== Material supplied ==

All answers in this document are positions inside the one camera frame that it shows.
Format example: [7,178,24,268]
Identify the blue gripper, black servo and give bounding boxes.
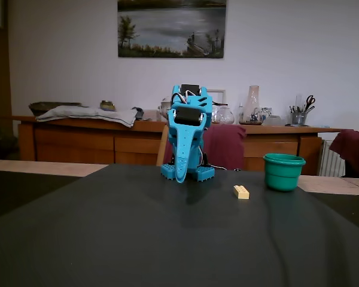
[168,103,212,184]

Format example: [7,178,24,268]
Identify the cream lego brick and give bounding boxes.
[233,185,250,200]

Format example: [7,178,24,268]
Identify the blue robot arm with base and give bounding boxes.
[160,84,215,184]

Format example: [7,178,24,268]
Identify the round glass vase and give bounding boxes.
[218,106,235,125]

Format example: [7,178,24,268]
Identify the tall glass flask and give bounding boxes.
[238,86,263,126]

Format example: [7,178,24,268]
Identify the small ceramic jar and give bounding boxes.
[99,100,117,112]

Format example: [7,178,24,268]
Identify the dark grey table mat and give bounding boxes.
[0,163,359,287]

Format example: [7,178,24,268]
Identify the grey folded cloth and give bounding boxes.
[35,105,144,129]

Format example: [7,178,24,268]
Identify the green plastic cup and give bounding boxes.
[263,153,306,192]

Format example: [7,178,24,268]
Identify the wooden sideboard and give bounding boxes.
[13,115,352,176]

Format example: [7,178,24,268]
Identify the grey pen holder cup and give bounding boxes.
[291,112,308,127]

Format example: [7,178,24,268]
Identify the lake landscape painting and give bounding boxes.
[117,0,227,59]

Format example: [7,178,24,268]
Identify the dark shallow bowl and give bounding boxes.
[29,101,82,117]

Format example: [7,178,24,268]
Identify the white radiator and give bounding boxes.
[318,139,346,177]

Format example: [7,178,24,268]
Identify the maroon draped cloth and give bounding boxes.
[328,129,359,180]

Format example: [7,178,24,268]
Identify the white red wrist servo cable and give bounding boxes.
[171,92,193,105]

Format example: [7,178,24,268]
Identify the white picture frame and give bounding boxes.
[206,88,227,105]

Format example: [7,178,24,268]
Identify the black handled scissors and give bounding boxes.
[303,94,316,113]

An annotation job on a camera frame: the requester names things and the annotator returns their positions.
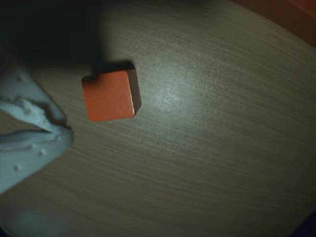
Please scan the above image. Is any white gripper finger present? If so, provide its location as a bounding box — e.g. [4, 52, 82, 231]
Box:
[0, 67, 72, 133]
[0, 128, 75, 196]

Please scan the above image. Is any orange wooden cube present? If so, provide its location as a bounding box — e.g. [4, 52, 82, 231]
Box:
[81, 61, 142, 122]

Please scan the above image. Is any orange plastic box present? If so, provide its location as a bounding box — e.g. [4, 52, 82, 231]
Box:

===

None of the pictures should appear, though every line of the data above must be reproduced exactly.

All answers in this document are positions inside the one camera frame that it shows.
Format example: [7,178,24,268]
Identify the blue gripper, black servo and give bounding boxes.
[168,103,212,184]

Format example: [7,178,24,268]
Identify the cream lego brick and give bounding boxes.
[233,185,250,200]

Format example: [7,178,24,268]
Identify the blue robot arm with base and give bounding boxes.
[160,84,215,184]

Format example: [7,178,24,268]
Identify the round glass vase and give bounding boxes.
[218,106,235,125]

Format example: [7,178,24,268]
Identify the tall glass flask and give bounding boxes.
[238,86,263,126]

Format example: [7,178,24,268]
Identify the small ceramic jar and give bounding boxes.
[99,100,117,112]

Format example: [7,178,24,268]
Identify the dark grey table mat and give bounding boxes.
[0,163,359,287]

Format example: [7,178,24,268]
Identify the grey folded cloth and give bounding boxes.
[35,105,144,129]

Format example: [7,178,24,268]
Identify the green plastic cup and give bounding boxes.
[263,153,306,192]

Format example: [7,178,24,268]
Identify the wooden sideboard and give bounding boxes.
[13,115,352,176]

Format example: [7,178,24,268]
Identify the grey pen holder cup and give bounding boxes.
[291,112,308,127]

Format example: [7,178,24,268]
Identify the lake landscape painting and give bounding boxes.
[117,0,227,59]

Format example: [7,178,24,268]
Identify the dark shallow bowl and give bounding boxes.
[29,101,82,117]

Format example: [7,178,24,268]
Identify the white radiator and give bounding boxes.
[318,139,346,177]

Format example: [7,178,24,268]
Identify the maroon draped cloth and give bounding boxes.
[328,129,359,180]

Format example: [7,178,24,268]
Identify the white red wrist servo cable and give bounding boxes.
[171,92,193,105]

Format example: [7,178,24,268]
Identify the white picture frame and give bounding boxes.
[206,88,227,105]

Format example: [7,178,24,268]
Identify the black handled scissors and give bounding boxes.
[303,94,316,113]

An annotation job on a camera frame: the requester names things and the annotator returns their positions.
Please scan the above image. Is any white gripper finger present? If so, provide its location as a bounding box — e.g. [4, 52, 82, 231]
Box:
[0, 67, 72, 133]
[0, 128, 75, 196]

Please scan the above image. Is any orange wooden cube present? If so, provide its location as a bounding box — e.g. [4, 52, 82, 231]
Box:
[81, 61, 142, 122]

Please scan the above image. Is any orange plastic box present? If so, provide its location as a bounding box — e.g. [4, 52, 82, 231]
Box:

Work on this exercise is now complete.